One of the many things "The Last Dance" had audiences wondering was why one of the greatest dynasties of all time reached its end. With six championships in eight years, why would anyone want to tear down a team that dominated the NBA? Isn't the goal to win championships?
The documentary places the blame in a few directions, primarily toward general manager Jerry Krause and owner Jerry Reinsdorf. We didn't have much clarity on the reasoning beyond the financial risk, but fans can now read deeper into it after this excerpt from Krause's unfinished and unpublished memoir.
"During the last championship run in 1998, cracks in the foundation of the teams we’d built began to alarmingly show up at inopportune times," Krause wrote. "To the adoring public, the age that was showing on Dennis Rodman, the lack of movement by Luc Longley, the slowdown in efficiency after playing over 100 games per year in two of the previous three seasons, was not apparent. The lack of recovery time in the summer, where beaten-up legs could have enough time on (strength and conditioning coach) Al Vermeil’s summer program to gain back the strength they’d lost in playing far longer than any other team in the league, never struck the fans or the media. The fact that winning titles meant drafting last each year in what at the time were poor draft crops meant nothing. We’d gotten lucky in 1990 in that most NBA people did not think that Toni Kukoc would even come to the NBA, and he’d fallen to early in the second round where we had a pick.
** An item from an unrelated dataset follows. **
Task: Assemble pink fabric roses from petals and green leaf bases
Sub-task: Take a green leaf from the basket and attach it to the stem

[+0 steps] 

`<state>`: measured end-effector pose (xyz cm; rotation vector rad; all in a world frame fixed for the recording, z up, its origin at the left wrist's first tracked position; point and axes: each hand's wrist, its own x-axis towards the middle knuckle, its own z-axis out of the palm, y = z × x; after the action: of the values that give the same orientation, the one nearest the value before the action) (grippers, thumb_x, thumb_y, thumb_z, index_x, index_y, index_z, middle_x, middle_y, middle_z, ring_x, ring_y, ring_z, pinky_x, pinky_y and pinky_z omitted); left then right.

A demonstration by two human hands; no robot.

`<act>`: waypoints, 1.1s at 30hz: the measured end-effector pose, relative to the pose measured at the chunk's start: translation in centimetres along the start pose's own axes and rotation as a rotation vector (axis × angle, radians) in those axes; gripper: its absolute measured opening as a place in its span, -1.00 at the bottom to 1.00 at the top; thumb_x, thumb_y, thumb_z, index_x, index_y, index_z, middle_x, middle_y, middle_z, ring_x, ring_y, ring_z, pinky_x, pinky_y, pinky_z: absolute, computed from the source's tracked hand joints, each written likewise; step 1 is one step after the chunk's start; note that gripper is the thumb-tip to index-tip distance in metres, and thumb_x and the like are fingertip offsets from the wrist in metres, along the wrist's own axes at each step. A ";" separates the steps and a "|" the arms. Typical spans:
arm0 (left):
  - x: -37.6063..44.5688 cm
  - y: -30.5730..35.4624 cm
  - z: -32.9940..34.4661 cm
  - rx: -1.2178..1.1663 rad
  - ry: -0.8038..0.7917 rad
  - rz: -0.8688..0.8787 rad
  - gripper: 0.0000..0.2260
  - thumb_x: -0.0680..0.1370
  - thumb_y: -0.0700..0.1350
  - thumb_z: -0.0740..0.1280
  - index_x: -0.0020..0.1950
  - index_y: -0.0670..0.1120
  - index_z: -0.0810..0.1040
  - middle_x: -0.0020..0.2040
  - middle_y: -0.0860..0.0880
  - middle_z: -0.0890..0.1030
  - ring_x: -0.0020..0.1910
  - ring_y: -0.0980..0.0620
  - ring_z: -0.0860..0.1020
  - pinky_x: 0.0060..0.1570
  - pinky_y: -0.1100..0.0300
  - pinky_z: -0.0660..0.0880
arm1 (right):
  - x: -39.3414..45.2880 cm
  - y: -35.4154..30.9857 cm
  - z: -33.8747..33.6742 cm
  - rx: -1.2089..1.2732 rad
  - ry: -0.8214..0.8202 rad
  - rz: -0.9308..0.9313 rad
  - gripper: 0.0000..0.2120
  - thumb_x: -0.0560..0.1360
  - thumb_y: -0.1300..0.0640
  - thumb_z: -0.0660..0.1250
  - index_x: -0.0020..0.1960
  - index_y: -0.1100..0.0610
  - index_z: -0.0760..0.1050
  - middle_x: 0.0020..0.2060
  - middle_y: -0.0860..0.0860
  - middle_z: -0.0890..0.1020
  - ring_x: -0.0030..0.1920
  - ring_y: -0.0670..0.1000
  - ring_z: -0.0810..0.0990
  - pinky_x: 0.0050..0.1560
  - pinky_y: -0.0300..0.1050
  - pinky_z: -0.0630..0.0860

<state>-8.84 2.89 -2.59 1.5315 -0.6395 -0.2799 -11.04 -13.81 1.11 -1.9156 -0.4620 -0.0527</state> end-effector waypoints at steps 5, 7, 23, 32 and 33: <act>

"But to the fans and media, we had Michael Jordan and he could overcome anything. He could play without a center and a power forward for a capped team with little or no flexibility and still win by himself. Or Scottie Pippen, with two operations in the previous two years, could rise to the occasion and win with Michael and a declining supporting cast."
While Krause did not receive much of a say in the documentary due to his death in 2017, his perspective is quite telling. The option to pursue a seventh ring was on the table, but with long seasons and short summers, fatigued and aging players, and the lack of high draft picks, Krause looked ahead instead of attacking another title.
Krause understood that on the outside Phil Jackson and Michael Jordan seem more than enough. But without any reliable big men and the cap space to sign a worthy replacement, how was Jordan expected to lead a team by himself?
Yes, a general manager is expected to win championships, but the job also calls for planning for the future. Let's also not forget he got the best for his players who left the team after that championship year, so it's not like he abandoned ship and let everyone fend for themselves.
All good things must come to an end, but many will continue to believe that the Bulls fell a bit sooner than they should have and will vilify Krause for it. At least the story of The Last Dance is a bit more complete with Krause's perspective.